* [WHAT TO DO]: Retype the data in its entirety, with no word changed.

* [RECORDED DATA]:
==========
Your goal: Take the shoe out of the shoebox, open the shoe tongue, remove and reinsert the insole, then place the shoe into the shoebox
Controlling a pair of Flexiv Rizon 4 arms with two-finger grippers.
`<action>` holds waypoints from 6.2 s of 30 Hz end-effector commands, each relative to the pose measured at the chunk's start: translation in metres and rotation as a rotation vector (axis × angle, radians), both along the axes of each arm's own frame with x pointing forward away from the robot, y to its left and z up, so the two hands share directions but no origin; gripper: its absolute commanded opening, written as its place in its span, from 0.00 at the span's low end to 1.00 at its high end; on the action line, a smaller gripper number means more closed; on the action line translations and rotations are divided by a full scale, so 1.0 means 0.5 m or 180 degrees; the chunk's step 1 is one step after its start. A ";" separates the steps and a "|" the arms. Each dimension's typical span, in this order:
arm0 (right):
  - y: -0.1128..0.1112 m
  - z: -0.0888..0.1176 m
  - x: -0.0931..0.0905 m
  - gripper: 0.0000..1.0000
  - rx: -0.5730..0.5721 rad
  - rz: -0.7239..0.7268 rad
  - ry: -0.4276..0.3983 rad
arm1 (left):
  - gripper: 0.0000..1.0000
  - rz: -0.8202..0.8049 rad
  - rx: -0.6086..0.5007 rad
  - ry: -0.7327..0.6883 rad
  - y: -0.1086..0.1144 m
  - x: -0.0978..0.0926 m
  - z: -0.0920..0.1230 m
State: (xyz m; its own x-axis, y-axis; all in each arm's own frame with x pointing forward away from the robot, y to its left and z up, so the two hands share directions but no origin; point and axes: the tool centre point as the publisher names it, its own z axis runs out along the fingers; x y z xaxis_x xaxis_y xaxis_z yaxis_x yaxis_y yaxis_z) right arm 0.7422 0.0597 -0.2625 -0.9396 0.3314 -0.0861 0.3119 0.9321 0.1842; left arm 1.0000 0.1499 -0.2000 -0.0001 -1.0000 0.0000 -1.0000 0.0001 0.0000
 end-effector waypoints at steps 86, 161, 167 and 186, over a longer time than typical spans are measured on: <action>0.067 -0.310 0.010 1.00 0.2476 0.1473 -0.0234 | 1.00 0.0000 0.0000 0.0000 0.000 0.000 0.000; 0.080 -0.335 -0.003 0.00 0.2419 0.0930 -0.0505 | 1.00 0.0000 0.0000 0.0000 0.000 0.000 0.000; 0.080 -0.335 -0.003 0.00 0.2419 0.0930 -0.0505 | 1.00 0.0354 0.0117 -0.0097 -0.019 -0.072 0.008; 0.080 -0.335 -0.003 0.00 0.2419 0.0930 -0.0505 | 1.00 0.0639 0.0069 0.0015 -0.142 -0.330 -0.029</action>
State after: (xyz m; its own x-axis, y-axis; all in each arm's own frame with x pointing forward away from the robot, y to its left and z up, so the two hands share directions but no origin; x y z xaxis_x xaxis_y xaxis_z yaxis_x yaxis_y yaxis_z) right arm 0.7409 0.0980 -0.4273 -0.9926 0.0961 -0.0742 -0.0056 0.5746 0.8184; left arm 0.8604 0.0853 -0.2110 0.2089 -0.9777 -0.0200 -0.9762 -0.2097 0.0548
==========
* [RESPONSE]:
Your goal: Take the shoe out of the shoebox, open the shoe tongue, remove and reinsert the insole, then place the shoe into the shoebox
Controlling a pair of Flexiv Rizon 4 arms with two-finger grippers.
`<action>` holds waypoints from 6.2 s of 30 Hz end-effector commands, each relative to the pose measured at the chunk's start: translation in metres and rotation as a rotation vector (axis × angle, radians), both along the axes of each arm's own frame with x pointing forward away from the robot, y to its left and z up, so the two hands share directions but no origin; gripper: its absolute commanded opening, written as its place in its span, from 0.00 at the span's low end to 1.00 at its high end; on the action line, a smaller gripper number means more closed; on the action line translations and rotations are divided by a full scale, so 1.0 means 0.5 m or 180 degrees; the chunk's step 1 is one step after its start. A ";" separates the steps and a "|" the arms. Each dimension's typical span, in this order:
arm0 (right):
  - y: -0.1128..0.1112 m
  - z: -0.0888..0.1176 m
  - x: -0.0931..0.0905 m
  - gripper: 0.0000..1.0000
  - rx: -0.5730..0.5721 rad
  - rz: -0.7239..0.7268 rad
  - ry: -0.4276..0.3983 rad
arm1 (left):
  - gripper: 0.0000..1.0000
  - rz: -0.8202..0.8049 rad
  - rx: -0.6086..0.5007 rad
  - ry: -0.7327..0.6883 rad
  - y: -0.1086..0.1144 m
  - x: -0.0978..0.0926 m
  - z: -0.0920..0.1230 m
State: (xyz m; its own x-axis, y-axis; all in each arm's own frame with x pointing forward away from the robot, y to its left and z up, so the two hands share directions but no origin; point and axes: the tool centre point as the publisher names it, its own z axis runs out along the fingers; x y z xaxis_x xaxis_y xaxis_z yaxis_x yaxis_y yaxis_z) right arm 0.7422 0.0597 -0.2625 -0.9396 0.3314 -0.0861 0.3119 0.9321 0.1842; left arm 1.0000 0.1499 -0.2000 -0.0001 -1.0000 0.0000 -1.0000 0.0001 0.0000
 end-effector waypoints at steps 86, 161, 167 and 186, over a longer time than typical spans are measured on: <action>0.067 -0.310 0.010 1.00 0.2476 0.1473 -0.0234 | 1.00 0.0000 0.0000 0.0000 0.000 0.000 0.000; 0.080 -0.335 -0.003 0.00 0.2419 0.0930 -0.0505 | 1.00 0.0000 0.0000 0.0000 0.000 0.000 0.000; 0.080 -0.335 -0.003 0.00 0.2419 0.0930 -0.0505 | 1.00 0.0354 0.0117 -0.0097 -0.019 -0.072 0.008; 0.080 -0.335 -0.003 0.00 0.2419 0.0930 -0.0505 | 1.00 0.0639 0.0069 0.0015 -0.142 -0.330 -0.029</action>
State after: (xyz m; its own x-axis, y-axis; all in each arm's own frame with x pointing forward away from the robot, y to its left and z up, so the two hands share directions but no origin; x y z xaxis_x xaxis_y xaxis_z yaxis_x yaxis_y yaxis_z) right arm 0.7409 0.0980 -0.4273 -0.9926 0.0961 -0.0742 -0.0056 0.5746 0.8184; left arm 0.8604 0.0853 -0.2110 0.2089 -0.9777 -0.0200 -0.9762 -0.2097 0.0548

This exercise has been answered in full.